A 77.55% voter turnout was recorded in Munugode, according to Election Commission data.

Ahead of the polls, the Cyberabad Police on October 26 raided a farmhouse where they said they found three men allegedly associated with the BJP trying to poach four MLAs of the Telangana Rashtra Samithi.


In Bihar, the bye-polls to the Mokama and Gopalganj Assembly constituencies are the first electoral test for Chief Minister Nitish Kumar, who cut ties with the BJP-led National Democratic Alliance in August and formed a new coalition government with the Rashtriya Janata Dal, Congress and Left parties.

The Mokama seat was with the Rashtriya Janata Dal and the party is looking to wrest Gopalganj, which is the home district of party chief Lalu Prasad, from the BJP.

A voter turnout of 51.48% has been recorded in Gopalganj and 53.45% in Mokama, according to Election Commission data.


A voter turnout of 31.74% was recorded in Mumbai’s Andheri East seat where the Uddhav Thackeray faction of the Shiv Sena is expected to win the bye-poll comfortably after the BJP withdrew its nominee last month.

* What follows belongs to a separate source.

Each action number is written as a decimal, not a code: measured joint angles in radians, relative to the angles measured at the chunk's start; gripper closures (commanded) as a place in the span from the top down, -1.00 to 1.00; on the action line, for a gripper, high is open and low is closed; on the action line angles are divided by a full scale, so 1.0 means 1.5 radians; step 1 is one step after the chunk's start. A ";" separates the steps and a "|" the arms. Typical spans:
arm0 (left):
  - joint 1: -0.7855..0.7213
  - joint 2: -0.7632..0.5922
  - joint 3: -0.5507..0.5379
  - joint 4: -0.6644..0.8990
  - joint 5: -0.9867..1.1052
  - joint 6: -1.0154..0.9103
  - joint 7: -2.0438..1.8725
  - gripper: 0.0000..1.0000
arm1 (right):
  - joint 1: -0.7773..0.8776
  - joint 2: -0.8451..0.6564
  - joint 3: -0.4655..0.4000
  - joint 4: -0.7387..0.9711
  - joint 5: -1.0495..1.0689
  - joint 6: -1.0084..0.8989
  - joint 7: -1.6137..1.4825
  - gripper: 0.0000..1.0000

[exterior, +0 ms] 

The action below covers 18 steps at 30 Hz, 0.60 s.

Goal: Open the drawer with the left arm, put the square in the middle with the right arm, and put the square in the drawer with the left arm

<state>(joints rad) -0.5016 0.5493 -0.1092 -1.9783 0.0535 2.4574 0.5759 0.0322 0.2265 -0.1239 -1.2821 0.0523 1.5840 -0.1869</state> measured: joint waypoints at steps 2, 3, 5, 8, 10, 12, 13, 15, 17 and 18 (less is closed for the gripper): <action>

The election was necessitated by the death of Shiv Sena MLA Ramesh Latke. His wife and the nominee of the Uddhav Thackeray group, Rutuja Latke, is pitted against six candidates.


In Haryana, former Chief Minister Bhajan Lal’s family is trying to hold on to the Adampur seat they have represented since 1968.

Lal’s younger son Kuldeep Bishnoi resigned as an MLA from the seat and switched to the BJP from the Congress in August. His son Bhavya Bishnoi is now contesting as a BJP candidate against Congress candidate Jai Prakash, a former Union minister.

The Indian National Lok Dal and Aam Aadmi Party are also contesting the election.

Adampur recorded a voter turnout of 75.25%, the Election Commission data showed.

Uttar Pradesh, Odisha

The BJP is looking to retain Gola Gokarnnath seat in Uttar Pradesh and Dhamnagar in the Biju Janata Dal-ruled Odisha. In both places, the saffron party has fielded the sons of the MLAs who died, leading to the contest.

The Biju Janata Dal has fielded Abanti Das, the only woman among the five candidates in Dhamnagar. From the BJP, late MLA Bishnu Charan Sethi’s son Suryabanshi Suraj is contesting the polls.

A voter turnout of 66.63% was recorded in Dhamnagar, according to Election Commission data.

In Uttar Pradesh, the Gola Gokarnnath constituency is seeing a direct contest between the BJP and the Samajwadi Party as the Congress is not contesting. The seat fell vacant after five-time MLA Arvind Giri died last month.

A victory for Samajwadi Party will allow it to claim that the BJP has failed at administration, law and order, and other aspects of governance since returning to power nine months ago.

Gola Gokarnnath saw a voter turnout of 57.35%, the poll panel data showed.

The Election Commission has made elaborate arrangements for the polls, including deploying 3,366 companies of the state police and 15 of the central security personnel in Munugode. Webcasting would be done from all the polling stations, officials said.

While the results of the polls will not change who rules the states, the parties have heavily campaigned for the elections.